ACTIVITY: Please restate the material below word for word, from the first line through the one that contains "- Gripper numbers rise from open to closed", inclusive.

>>>

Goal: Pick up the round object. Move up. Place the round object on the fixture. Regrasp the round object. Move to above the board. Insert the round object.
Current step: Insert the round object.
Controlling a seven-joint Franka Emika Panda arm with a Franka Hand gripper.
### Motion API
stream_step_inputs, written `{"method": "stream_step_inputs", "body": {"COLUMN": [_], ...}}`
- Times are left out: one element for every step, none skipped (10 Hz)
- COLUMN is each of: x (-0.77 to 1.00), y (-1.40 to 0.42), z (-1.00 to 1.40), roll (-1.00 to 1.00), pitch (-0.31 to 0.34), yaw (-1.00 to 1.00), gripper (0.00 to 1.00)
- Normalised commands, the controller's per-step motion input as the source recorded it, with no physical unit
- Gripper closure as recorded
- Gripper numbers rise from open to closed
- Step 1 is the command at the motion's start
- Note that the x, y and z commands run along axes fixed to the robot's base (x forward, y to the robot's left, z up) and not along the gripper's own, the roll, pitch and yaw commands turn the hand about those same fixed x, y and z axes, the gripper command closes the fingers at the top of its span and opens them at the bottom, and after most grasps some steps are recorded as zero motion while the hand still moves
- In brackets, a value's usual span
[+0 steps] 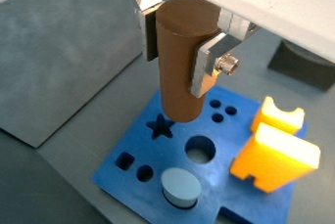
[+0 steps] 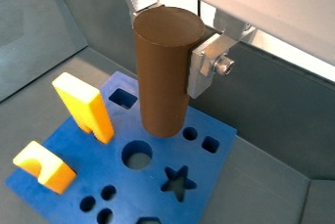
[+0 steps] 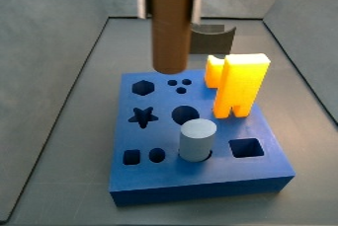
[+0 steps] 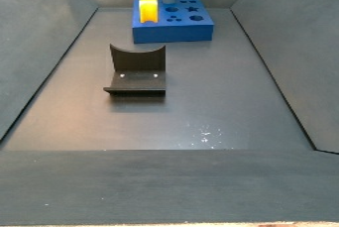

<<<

ANSWER SPACE:
Goal: Pick up the round object. Move up. Place the round object on the fixture. Regrasp the round object. Move to above the board. Insert the round object.
Current step: Insert the round object.
Controlling a seven-joint Franka Emika Panda arm with a Franka Hand gripper.
### Motion API
stream_step_inputs, written `{"method": "stream_step_inputs", "body": {"COLUMN": [_], ...}}`
- Times are left out: one element for every step, none skipped (10 Hz)
- COLUMN is each of: x (-0.77 to 1.00), y (-1.40 to 0.42), z (-1.00 to 1.40), roll (-1.00 to 1.00), pitch (-0.31 to 0.34), yaw (-1.00 to 1.00), gripper (0.00 to 1.00)
- Normalised commands, the controller's per-step motion input as the source recorded it, with no physical unit
- Gripper closure as recorded
- Gripper numbers rise from open to closed

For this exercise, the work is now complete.